# coding: utf-8
"""Functions for working with pitch data

This file depends on the praat script get_pitch_and_intensity.praat
(which depends on praat) to extract pitch and intensity values from
audio data.  Once the data is extracted, there are functions for
data normalization and calculating various measures from the time
stamped output of the praat script (ie **generatePIMeasures()**)

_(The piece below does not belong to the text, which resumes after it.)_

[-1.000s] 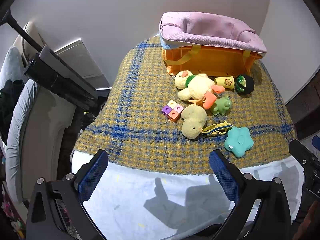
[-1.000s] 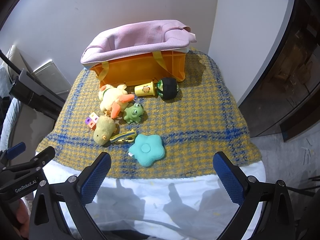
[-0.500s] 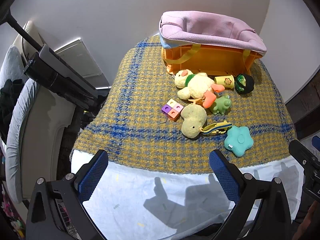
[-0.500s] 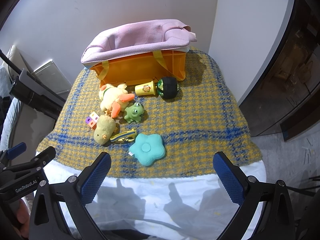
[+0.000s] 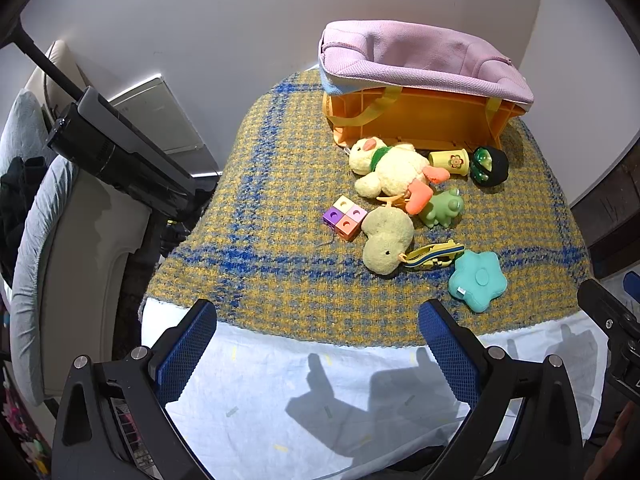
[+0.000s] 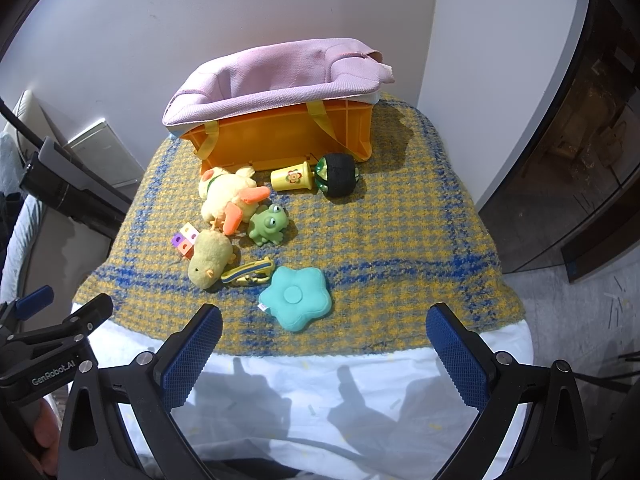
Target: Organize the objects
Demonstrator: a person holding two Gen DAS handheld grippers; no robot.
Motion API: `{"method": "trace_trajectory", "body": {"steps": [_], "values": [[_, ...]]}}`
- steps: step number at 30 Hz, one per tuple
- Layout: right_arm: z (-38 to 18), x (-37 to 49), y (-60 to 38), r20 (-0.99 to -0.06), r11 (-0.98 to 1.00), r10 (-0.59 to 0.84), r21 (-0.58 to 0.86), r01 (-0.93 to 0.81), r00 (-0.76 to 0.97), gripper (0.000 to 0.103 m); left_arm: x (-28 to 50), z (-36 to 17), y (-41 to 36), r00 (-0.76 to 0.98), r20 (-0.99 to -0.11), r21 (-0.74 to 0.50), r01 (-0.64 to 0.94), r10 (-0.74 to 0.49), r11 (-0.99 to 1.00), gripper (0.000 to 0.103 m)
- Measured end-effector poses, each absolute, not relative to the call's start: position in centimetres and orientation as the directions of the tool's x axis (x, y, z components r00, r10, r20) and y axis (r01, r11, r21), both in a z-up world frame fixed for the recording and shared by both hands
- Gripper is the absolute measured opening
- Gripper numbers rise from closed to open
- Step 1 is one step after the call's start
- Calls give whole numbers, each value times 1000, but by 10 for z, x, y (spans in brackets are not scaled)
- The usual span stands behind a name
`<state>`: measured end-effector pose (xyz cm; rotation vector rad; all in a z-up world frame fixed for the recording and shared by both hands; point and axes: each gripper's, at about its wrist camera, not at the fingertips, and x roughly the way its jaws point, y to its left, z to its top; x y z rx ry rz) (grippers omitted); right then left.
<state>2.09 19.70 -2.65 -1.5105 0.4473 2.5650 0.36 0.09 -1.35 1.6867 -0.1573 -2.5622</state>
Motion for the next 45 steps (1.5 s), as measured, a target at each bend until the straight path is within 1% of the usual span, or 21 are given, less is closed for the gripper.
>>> {"method": "trace_trajectory", "body": {"steps": [15, 24, 32, 45], "values": [[-29, 17, 193, -867, -947, -38, 189, -258, -496, 102, -1, -12, -4, -420, -899, 130, 18, -125, -991, 103], [-37, 10, 193, -864, -946, -39, 193, -260, -501, 102, -6, -22, -1, -420, -902, 117, -16, -99, -993, 103], [-55, 2, 192, -864, -943, -42, 200, -265, -502, 102, -13, -37, -9, -424, -903, 78, -5, -69, -997, 103], [-100, -15, 182, -877, -947, -53, 196, -256, -477, 102, -25, -77, -11, -421, -905, 83, -26, -64, -996, 103]]}}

For brevity, 'pitch_and_intensity' is referred to as 'PI'

see **examples/get_pitch_and_formants.py**
"""

import os
from os.path import join
import io
import math
from typing import List, Tuple, Optional, cast

from praatio import data_points
from praatio import praatio_scripts
from praatio import textgrid
from praatio.utilities import errors
from praatio.utilities import my_math
from praatio.utilities import utils
from praatio.utilities.constants import Point


HERTZ = "Hertz"
UNSPECIFIED = "unspecified"
_PITCH_ERROR_TIER_NAME = "pitch errors"


def _extractPIPiecewise(
    inputFN: str,
    outputFN: str,
    praatEXE: str,
    minPitch: float,
    maxPitch: float,
    tgFN: str,
    tierName: str,
    tmpOutputPath: str,
    sampleStep: float = 0.01,
    silenceThreshold: float = 0.03,
    pitchUnit: str = HERTZ,
    forceRegenerate: bool = True,
    undefinedValue: float = None,
    medianFilterWindowSize: int = 0,
    pitchQuadInterp: bool = False,
) -> List[Tuple[float, ...]]:
    """Extracts pitch and int from each labeled interval in a textgrid

    This has the benefit of being faster than using _extractPIFile if only
    labeled regions need to have their pitch values sampled, particularly
    for longer files.

    Returns the result as a list.  Will load the serialized result
    if this has already been called on the appropriate files before
    """
    outputPath = os.path.split(outputFN)[0]
    utils.makeDir(outputPath)

    windowSize = medianFilterWindowSize

    if not os.path.exists(inputFN):
        raise errors.ArgumentError(f"Required folder does not exist: f{inputFN}")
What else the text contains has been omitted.